### TRY IT
Scan the records below for the string "case" and return every line where it appears.

### TASK INPUT
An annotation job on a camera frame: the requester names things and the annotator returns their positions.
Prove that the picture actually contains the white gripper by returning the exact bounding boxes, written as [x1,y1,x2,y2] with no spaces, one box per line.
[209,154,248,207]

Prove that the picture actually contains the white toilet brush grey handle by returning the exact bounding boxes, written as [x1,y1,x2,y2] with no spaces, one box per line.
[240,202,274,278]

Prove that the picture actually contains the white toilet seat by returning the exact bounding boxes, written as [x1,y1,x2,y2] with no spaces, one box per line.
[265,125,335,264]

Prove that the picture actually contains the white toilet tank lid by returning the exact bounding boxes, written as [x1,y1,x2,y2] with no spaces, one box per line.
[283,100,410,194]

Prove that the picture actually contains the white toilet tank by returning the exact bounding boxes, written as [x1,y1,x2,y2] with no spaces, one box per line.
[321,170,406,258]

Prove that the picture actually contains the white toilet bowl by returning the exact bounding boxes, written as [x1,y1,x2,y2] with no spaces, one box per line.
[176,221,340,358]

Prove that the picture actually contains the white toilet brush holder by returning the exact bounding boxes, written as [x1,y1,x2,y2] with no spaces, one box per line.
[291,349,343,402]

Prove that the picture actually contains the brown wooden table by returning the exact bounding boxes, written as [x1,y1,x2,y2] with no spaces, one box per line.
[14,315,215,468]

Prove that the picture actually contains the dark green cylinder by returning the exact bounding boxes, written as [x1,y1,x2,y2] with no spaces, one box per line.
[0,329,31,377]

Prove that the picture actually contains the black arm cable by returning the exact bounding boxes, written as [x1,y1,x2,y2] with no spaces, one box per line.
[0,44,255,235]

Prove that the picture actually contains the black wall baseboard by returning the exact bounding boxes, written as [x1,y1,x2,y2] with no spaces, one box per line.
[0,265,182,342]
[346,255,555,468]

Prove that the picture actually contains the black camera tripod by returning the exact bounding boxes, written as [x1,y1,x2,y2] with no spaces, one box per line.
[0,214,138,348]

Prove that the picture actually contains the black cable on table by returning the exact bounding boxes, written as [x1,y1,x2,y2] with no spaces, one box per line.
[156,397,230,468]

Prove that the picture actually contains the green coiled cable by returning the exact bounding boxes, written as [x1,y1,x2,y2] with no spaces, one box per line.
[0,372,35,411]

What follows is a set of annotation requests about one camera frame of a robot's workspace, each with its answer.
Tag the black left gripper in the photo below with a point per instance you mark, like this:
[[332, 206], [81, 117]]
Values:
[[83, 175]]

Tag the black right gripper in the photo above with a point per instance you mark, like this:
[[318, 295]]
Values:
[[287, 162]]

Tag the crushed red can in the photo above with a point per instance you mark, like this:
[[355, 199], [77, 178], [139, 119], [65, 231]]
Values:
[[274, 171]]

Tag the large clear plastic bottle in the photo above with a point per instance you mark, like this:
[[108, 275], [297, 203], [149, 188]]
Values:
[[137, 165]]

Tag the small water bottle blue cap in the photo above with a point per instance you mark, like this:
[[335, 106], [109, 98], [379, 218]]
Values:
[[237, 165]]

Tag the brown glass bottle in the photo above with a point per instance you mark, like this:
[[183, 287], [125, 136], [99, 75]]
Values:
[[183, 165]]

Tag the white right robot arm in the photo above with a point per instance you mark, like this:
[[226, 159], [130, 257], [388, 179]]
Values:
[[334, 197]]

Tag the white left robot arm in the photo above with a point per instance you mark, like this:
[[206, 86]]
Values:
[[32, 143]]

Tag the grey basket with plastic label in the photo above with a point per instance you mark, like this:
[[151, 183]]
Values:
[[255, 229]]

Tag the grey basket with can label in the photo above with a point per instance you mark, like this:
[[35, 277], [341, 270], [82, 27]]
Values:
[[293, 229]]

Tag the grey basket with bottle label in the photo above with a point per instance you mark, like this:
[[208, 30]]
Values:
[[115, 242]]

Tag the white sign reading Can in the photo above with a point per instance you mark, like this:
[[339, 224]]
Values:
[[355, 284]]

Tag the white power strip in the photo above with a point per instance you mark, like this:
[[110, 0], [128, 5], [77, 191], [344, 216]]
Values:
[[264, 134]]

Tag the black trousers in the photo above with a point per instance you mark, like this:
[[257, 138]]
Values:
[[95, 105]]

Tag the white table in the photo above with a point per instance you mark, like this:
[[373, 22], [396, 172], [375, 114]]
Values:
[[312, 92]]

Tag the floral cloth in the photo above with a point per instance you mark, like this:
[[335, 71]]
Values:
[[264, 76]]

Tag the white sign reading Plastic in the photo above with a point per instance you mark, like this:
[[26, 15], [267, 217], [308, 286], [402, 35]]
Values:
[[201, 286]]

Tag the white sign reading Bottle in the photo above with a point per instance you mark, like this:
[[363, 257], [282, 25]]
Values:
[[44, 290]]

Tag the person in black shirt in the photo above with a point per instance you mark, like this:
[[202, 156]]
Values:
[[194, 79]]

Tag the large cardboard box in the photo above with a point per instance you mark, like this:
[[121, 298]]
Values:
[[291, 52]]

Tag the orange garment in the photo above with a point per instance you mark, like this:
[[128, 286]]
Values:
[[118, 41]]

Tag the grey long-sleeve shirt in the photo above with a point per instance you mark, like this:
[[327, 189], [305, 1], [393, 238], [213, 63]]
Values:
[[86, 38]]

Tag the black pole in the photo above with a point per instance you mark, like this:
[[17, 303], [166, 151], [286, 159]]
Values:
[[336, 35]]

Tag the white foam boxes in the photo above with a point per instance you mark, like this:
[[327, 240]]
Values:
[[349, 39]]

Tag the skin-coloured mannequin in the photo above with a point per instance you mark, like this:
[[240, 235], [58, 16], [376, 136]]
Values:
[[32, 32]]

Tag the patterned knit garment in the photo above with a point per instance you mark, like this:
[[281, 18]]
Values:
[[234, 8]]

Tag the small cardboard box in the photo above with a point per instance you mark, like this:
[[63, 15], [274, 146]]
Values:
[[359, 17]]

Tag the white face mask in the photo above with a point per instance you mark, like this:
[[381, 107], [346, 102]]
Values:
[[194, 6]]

* * *

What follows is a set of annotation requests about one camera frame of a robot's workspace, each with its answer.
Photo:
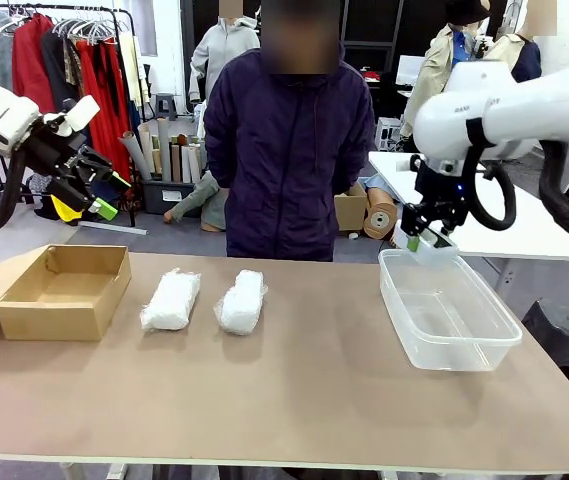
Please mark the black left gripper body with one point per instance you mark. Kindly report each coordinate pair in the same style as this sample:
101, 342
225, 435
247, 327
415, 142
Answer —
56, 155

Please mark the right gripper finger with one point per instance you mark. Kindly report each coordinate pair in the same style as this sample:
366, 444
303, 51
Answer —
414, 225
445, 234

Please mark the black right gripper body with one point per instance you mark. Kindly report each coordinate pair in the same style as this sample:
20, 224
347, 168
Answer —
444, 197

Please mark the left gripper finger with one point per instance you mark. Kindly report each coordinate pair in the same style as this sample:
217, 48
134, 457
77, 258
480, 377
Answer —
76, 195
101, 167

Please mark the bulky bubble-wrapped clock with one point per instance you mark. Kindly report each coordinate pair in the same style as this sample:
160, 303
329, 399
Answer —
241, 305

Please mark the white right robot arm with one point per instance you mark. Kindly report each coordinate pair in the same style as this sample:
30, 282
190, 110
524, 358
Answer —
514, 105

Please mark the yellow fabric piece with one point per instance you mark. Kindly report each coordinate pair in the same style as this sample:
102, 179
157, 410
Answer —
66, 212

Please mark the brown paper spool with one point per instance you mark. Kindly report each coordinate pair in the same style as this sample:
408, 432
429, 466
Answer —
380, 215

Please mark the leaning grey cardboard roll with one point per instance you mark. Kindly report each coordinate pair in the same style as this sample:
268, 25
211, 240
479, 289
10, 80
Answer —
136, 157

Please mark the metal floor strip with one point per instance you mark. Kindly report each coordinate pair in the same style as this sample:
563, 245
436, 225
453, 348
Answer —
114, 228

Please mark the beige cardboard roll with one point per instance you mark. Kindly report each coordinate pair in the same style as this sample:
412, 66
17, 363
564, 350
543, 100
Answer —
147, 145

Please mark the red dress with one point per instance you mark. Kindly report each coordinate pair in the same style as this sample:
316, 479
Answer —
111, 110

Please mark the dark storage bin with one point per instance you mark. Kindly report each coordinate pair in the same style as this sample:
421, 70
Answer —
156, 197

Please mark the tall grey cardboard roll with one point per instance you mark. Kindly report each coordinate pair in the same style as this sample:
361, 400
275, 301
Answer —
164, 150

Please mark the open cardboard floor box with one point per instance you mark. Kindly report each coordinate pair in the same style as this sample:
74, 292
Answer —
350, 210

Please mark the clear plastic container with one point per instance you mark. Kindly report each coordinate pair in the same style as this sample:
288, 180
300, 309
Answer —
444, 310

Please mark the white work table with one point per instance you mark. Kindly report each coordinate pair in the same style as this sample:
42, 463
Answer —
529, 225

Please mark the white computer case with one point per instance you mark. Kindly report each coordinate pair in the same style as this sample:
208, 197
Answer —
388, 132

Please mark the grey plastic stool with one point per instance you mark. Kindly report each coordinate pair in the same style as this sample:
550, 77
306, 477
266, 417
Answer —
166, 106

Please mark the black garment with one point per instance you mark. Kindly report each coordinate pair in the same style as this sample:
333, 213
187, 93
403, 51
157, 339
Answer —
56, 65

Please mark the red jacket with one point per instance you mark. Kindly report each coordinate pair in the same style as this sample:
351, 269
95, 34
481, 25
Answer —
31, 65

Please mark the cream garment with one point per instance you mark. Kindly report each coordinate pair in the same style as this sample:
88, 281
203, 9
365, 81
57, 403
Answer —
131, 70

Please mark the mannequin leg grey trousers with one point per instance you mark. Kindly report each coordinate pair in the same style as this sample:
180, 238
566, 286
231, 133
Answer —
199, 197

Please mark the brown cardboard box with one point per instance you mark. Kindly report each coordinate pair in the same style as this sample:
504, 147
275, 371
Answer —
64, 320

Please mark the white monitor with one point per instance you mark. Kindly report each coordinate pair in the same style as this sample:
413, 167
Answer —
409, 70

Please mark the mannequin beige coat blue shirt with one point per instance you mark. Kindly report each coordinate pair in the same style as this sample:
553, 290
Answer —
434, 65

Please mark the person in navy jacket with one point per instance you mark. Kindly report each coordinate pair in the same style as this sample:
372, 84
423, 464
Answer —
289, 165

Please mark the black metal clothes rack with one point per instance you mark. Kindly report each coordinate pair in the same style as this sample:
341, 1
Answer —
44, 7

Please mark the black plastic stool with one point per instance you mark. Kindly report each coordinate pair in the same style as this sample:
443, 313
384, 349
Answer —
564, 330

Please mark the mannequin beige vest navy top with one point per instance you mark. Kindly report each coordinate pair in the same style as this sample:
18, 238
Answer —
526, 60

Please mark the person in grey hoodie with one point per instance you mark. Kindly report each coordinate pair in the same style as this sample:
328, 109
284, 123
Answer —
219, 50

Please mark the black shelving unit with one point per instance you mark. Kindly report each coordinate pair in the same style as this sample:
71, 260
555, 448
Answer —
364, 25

* * *

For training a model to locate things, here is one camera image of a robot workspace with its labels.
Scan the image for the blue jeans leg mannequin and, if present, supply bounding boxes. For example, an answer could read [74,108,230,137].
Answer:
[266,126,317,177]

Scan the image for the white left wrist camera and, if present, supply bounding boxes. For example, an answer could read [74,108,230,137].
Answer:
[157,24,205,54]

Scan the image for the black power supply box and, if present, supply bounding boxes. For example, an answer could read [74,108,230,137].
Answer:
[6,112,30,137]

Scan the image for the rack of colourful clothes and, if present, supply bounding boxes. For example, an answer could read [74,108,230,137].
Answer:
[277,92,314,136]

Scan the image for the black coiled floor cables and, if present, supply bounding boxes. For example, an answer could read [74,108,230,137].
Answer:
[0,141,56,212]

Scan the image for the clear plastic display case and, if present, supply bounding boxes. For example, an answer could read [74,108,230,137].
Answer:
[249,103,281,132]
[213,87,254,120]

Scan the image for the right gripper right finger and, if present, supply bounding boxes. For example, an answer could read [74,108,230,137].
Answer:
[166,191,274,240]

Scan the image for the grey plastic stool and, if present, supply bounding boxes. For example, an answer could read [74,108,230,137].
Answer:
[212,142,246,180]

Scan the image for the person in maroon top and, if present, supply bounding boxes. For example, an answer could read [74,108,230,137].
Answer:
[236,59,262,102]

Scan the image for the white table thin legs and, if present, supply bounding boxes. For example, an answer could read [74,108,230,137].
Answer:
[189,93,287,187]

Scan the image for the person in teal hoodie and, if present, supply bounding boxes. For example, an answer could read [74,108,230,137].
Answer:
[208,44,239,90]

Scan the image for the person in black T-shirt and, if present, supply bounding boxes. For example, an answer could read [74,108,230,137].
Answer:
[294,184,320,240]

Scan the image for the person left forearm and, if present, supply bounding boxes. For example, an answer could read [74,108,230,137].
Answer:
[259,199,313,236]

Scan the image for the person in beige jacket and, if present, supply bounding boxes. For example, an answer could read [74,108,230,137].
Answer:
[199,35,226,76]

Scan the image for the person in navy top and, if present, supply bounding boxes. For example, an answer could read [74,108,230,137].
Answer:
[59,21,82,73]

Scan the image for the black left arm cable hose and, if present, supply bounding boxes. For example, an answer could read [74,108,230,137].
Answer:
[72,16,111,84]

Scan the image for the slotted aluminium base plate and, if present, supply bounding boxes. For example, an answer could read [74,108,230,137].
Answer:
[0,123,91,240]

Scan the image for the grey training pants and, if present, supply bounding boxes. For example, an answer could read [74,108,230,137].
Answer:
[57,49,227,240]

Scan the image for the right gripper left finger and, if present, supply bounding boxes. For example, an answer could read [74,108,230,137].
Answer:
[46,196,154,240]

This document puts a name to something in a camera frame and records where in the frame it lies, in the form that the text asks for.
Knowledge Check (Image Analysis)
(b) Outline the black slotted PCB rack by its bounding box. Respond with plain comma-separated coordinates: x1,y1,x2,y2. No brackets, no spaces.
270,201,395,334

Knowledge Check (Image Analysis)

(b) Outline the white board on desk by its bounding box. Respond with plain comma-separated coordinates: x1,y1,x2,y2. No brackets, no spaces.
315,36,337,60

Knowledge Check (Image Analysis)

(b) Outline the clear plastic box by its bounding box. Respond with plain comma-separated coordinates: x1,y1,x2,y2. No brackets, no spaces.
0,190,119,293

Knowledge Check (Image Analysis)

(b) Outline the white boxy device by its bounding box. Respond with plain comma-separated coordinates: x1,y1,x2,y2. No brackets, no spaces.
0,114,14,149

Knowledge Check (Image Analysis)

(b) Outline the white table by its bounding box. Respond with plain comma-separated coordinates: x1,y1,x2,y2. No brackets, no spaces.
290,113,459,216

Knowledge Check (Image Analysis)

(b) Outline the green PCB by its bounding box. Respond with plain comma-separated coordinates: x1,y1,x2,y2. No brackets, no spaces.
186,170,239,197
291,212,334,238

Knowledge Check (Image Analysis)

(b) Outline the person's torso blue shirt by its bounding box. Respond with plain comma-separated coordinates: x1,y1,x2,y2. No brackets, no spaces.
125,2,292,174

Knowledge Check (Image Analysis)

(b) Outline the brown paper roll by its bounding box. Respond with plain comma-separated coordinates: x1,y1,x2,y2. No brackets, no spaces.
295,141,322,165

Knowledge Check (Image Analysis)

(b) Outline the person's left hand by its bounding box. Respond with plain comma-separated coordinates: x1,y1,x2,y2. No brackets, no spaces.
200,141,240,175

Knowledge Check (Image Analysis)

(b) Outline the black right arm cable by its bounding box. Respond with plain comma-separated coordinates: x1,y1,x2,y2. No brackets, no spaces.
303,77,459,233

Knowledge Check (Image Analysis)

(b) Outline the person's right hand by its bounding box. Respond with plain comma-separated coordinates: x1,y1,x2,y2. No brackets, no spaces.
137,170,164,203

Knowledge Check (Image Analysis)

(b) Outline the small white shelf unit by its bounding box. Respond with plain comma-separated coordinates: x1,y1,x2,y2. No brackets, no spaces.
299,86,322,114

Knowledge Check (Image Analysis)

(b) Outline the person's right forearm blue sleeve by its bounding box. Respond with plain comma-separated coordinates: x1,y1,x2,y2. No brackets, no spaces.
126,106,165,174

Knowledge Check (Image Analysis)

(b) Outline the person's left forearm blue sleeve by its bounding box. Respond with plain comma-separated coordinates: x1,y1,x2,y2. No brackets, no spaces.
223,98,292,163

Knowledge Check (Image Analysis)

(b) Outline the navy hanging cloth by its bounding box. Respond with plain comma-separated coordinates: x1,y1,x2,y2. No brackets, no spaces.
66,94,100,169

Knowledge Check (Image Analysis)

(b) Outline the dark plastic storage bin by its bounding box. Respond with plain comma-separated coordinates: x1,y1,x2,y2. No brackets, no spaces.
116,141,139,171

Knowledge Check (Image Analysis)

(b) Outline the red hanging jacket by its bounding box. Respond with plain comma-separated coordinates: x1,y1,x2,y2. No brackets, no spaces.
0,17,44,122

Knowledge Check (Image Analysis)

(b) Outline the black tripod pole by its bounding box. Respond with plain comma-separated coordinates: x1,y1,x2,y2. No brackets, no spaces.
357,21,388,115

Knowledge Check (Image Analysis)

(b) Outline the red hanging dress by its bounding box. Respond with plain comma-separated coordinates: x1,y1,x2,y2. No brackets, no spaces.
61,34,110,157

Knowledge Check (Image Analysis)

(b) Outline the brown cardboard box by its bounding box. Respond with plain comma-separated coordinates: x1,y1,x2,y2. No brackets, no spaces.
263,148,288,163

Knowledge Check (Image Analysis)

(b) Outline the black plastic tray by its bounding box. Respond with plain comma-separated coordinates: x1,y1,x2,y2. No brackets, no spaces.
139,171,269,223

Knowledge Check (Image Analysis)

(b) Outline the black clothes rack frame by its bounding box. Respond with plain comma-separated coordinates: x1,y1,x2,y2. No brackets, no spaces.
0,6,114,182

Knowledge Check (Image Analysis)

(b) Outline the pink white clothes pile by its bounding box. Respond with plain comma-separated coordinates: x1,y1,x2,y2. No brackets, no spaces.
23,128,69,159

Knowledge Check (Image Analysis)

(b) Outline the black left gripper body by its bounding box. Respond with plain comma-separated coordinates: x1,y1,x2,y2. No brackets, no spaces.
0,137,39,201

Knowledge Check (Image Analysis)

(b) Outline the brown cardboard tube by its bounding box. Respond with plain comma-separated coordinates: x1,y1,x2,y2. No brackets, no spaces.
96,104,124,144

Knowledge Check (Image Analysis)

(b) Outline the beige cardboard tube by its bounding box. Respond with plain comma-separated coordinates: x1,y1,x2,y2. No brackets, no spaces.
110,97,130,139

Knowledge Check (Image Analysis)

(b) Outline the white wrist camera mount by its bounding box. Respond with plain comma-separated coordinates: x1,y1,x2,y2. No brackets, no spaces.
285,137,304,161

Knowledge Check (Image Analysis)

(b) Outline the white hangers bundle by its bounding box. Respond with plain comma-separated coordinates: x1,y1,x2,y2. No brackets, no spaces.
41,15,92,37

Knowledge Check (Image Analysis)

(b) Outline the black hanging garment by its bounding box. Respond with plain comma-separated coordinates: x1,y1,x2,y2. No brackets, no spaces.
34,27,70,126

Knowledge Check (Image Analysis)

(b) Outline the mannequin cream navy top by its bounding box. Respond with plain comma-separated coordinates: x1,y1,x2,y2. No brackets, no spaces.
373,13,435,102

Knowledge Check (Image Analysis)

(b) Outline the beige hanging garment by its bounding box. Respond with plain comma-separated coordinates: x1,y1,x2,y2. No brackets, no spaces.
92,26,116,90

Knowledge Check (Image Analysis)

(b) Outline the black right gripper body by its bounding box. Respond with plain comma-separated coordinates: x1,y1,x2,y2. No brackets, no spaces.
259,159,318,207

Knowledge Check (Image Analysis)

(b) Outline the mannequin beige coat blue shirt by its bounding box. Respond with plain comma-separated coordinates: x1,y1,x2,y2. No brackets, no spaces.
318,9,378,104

### RESPONSE
Please mark the white computer case with one point per instance you mark. Kindly report each coordinate pair in the same style as this sample:
Scan the image for the clear plastic display case and, if present, supply bounding boxes. For example, an answer could read [74,108,230,137].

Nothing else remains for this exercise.